Rocking His Fake World (Love You Forever #3) - Alexis Winter Page 0,76
I break the radio.
Even though thinking about her fills me with heartbreak, love, anger, sadness, and every other emotion I can think of, I haven’t allowed myself too much time for her to cross my mind. I’ve always prioritized her needs, and now I want to move on like she asked me to. I’ve been on a few dates here and there, but nothing worth speaking about.
I’ve finally hired a senior partner at the firm, Matthew Lewis III. He seems like a bit of a pompous ass at times, but he’s a damn good lawyer. With the amount of hours and dedication I’ve been putting in at work, our client base is growing faster than I can keep up with, and Matthew will be vital in helping me manage things. And truthfully, his fiery administrative assistant, Poppy, has been a source of comedic relief for my melancholy mood. The hateful dynamic between them would normally annoy me, but I’m 99 percent sure he has the hots for her, and it drives him crazy that she can’t stand him and is constantly screwing things up.
My life is now comprised of work, time at the gym, dinner at my place alone, and sleeping. In fact, this is the first time I’ve allowed myself to fully think about her in weeks, and it’s only coming up now because I’m at the hospital, surrounded by happy couples and holding Preston and Riley’s daughter.

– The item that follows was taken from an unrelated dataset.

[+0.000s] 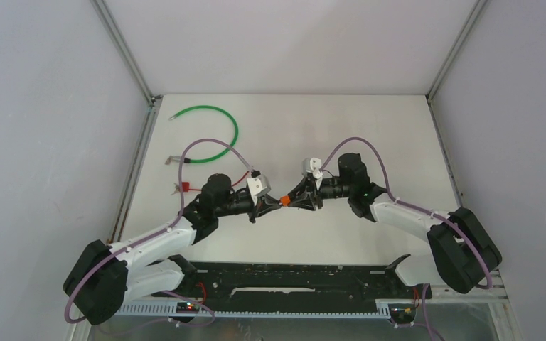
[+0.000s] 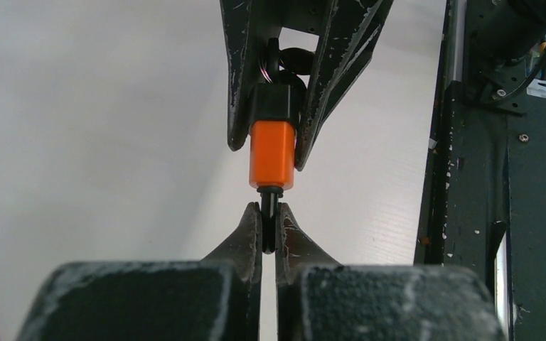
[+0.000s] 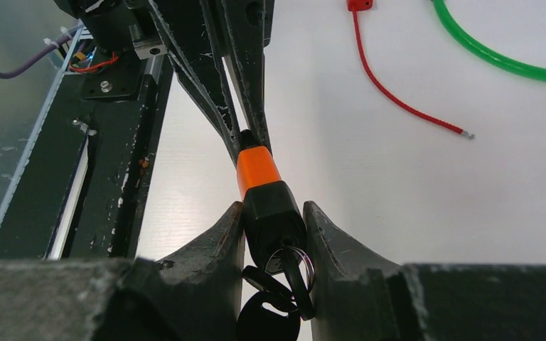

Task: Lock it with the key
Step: Lock the lock.

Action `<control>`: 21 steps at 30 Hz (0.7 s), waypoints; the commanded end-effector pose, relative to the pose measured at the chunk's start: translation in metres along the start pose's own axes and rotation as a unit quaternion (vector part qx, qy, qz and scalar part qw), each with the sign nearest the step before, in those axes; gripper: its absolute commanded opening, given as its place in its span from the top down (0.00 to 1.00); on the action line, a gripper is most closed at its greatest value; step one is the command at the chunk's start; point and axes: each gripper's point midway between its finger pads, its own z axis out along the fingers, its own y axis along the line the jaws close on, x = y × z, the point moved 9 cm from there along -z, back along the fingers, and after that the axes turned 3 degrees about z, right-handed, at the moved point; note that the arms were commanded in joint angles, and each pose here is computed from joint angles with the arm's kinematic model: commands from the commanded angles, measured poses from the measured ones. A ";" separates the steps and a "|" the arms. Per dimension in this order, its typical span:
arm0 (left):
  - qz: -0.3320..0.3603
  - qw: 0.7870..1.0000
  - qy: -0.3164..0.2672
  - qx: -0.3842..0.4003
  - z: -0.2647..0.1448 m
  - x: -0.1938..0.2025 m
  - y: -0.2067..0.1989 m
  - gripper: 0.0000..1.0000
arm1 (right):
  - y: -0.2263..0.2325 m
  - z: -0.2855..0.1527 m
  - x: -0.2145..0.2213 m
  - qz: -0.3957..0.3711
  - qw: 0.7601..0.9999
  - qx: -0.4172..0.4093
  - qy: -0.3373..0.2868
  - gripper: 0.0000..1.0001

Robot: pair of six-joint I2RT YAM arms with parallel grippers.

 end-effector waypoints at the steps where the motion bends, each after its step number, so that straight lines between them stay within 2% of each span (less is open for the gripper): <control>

This little baby in my arms is perfect. She’s tiny, soft, and pink, and smells unbelievably good. Preston and Riley are sitting on Riley’s hospital bed, watching me and whispering back and forth between themselves.
“Say cheese, Uncle Daniel!” Riley says. I look up just in time to have my picture snapped.
I smile for the picture, but it falls when I look back down at this little baby in my arms. I’ve never been much of a fan of babies, but it’s like I’m suddenly reminded of something I’ll never get. I’ll never get what Riley and Preston have—spending every day of the rest of my life with the woman I love. I’ll never get to have a family with her. I’ll never be the proud father who’s passing out pink bubble gum cigars. Anything I have with any other woman will only be second best, and that’s not fair to her or myself. I deserve to be with the woman I love, and there’s only one woman who can fill that role: Luna. I don’t care how crazy her life is; I want to be there with her. And I’m going to tell her just that when she gets back—that is, if she still wants me.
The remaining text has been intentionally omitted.